Sunday, October 12, 2014
Do Indian matrimonial sites guarantee the privacy of your most sensitive information?
I personally believe users of some of the Indian matrimonial sites face the risk of unconsented use of their sensitive personal information. When, I read the privacy polices of these sites, it felt quite apparent that there was a genuine lack of understanding as to what was needed to protect the privacy of the sites users. I would advise all users to first read the Privacy Policies of these sites to select a suitable one to use and to ensure the deletion of personal data when the matchmaking process is finished.Users of matrimonial sites fully disclose sensitive personal information to make a match. Initially in the matching process their profiles remain anonymous, but as the selection narrows down, the level of disclosure increases as the parties interact on the site. Personal information includes a person’s name, email address, sex, age, mailing address, credit card or debit card details medical records and history , photograph, sexual orientation, biometric information, interests, information tracked while navigation, horoscope and occupation. If other services linked to the sites such as chats are used, the contents of these chats may also be recorded. Interestingly, some sites also allow users to submit public and private information on behalf of others like child, relative, and friends without their explicit consent.
Information stored on these sites is used for advertising and shared with partners companies. None of these sites stated what data was shared (I presume all of it) and for what purpose. Sites have to be transparent and obtain explicit consent of users on the way in which personal data is used. Under data protection laws, blanket permissions are not allowed.Most of the sites were nonspecific about their process for deletion of personal information, in full or part, when requested by the user. One site stated that the deletion of information would take a long time because of residual copies on servers and could not guarantee their removal from backup systems.

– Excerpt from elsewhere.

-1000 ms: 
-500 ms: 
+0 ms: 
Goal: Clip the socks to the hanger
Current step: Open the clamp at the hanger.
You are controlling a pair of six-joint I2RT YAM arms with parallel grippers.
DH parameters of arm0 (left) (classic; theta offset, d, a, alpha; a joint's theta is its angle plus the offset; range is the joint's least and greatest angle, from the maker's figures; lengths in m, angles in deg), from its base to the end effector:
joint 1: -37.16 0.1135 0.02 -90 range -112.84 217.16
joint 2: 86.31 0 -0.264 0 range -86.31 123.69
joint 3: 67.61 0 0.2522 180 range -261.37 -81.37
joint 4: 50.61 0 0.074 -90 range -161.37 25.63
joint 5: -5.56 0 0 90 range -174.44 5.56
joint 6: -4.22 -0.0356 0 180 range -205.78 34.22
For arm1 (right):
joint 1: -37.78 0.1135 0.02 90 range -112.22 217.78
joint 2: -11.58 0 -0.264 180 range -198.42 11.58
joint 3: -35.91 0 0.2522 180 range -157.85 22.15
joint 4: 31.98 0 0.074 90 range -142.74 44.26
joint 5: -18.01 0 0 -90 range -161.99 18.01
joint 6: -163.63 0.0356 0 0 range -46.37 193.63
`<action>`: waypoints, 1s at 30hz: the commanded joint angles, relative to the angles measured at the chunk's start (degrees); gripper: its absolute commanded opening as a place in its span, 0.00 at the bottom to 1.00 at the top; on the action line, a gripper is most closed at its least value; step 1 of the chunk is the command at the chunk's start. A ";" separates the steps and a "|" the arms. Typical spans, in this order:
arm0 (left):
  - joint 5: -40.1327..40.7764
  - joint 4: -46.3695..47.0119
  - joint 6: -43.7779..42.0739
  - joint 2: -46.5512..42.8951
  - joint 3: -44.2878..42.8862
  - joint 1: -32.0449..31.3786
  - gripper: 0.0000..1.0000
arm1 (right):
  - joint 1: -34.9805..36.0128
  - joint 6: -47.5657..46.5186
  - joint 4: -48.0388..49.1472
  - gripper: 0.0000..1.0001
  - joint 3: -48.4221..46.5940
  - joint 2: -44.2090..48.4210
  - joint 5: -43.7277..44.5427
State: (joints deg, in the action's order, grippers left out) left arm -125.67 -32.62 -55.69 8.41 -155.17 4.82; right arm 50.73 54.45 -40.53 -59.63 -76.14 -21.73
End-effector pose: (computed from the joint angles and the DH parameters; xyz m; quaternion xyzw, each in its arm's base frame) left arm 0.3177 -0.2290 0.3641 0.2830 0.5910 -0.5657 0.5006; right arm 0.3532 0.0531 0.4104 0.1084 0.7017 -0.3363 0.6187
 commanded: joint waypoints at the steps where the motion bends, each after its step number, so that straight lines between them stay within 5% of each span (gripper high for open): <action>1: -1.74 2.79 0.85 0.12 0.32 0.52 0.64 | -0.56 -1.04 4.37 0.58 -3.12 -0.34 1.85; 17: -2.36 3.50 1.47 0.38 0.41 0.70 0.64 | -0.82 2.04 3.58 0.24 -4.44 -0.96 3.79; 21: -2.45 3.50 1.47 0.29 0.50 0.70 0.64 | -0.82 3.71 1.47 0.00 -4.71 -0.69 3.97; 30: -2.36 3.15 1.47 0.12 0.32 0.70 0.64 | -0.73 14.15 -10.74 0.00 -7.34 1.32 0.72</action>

What was left ambiguous was information on the sites mechanism to ensure anonymity of personal information at all times, except when the user consented to selectively disclose information to a selected match. While this is an implicit assumption, it was never explicitly confirmed. The two questions that came to mind was a) on how the employees of these matrimonial sites were authorized to access to the data and b) whether the data was secured using encryption. Reading through disclosure made by sites on their security mechanisms, my conclusion was that most of the sensitive data lies unencrypted (except for credit card information). Some sites openly disclaimed their inability to secure the data.In event of a data breach, matrimonial sites would be liable to pay compensation or penalty under section 43 A of the Indian IT Act. To avoid penalty they need to prove that their security systems were adequate enough to secure sensitive private data. Without encryption, the ability to fully delete information and restrictions on sharing copies of personal data with advertising partners, it would be difficult to convince a court that reasonable practices were in place.
To reemphasize;I would advise all users to first read the Privacy Policies of these sites to select a suitable one to use and ensure the deletion of personal data when the matchmaking process is finished.